In general, if we sort the array, the smallest K – 1 items in the array will never be maximums, so the desired output will be the sum of the product of each of the highest array items times the number of different ways to choose the lower items. In the example, there is 1 maximum of 6 and 3 maximums of 8, producing a sum of 30. The number of ways to choose the lower items is given by the binomial theorem, the function nCr where n is the number of items available and r is the number of items to choose.

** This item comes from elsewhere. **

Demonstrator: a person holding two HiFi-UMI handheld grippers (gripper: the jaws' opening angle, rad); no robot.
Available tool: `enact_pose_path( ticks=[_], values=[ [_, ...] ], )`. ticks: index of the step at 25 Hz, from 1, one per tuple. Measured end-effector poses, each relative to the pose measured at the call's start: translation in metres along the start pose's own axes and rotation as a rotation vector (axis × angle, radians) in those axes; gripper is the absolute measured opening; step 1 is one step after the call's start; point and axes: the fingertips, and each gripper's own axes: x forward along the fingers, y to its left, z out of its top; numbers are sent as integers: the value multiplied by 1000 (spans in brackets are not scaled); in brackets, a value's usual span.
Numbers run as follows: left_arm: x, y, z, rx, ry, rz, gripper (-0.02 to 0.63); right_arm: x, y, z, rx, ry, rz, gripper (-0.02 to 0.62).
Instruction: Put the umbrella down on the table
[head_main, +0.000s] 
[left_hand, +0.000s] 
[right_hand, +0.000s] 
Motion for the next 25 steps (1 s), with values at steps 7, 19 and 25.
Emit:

In the example, nCr(2,2)=1 is the number of ways that 3 items can be chosen from a list of 3, and nCr(3,2)=3 is the number of ways 3 items can be chosen from a list of 4. Note that, for our problem, c is K-1 and n ranges from K-1 to N-1. The nCr function can be computed as 
(define (choose n r)
(if (zero? r) 1
(* n (/ r) (choose (- n 1) (- k 1)))))
However, that doesn’t work for this problem because of the requirement that solutions are given modulo 1000000007; there is no division in modular arithmetic. What we can do instead is multiply by the modular inverse, and since the limit on K is 10000, we can precompute the modular inverses. Here are some convenient constants for the problem limits, a function to compute the modular inverse, a function that precomputes the 10000 needed inverses, and a function that computes the choose function:
(define m 1000000007)
(define n 10000)
(define (inverse x m)
(let loop ((x x) (a 0) (b m) (u 1))
(if (positive? x)
(let ((q (quotient b x)) (r (remainder b x)))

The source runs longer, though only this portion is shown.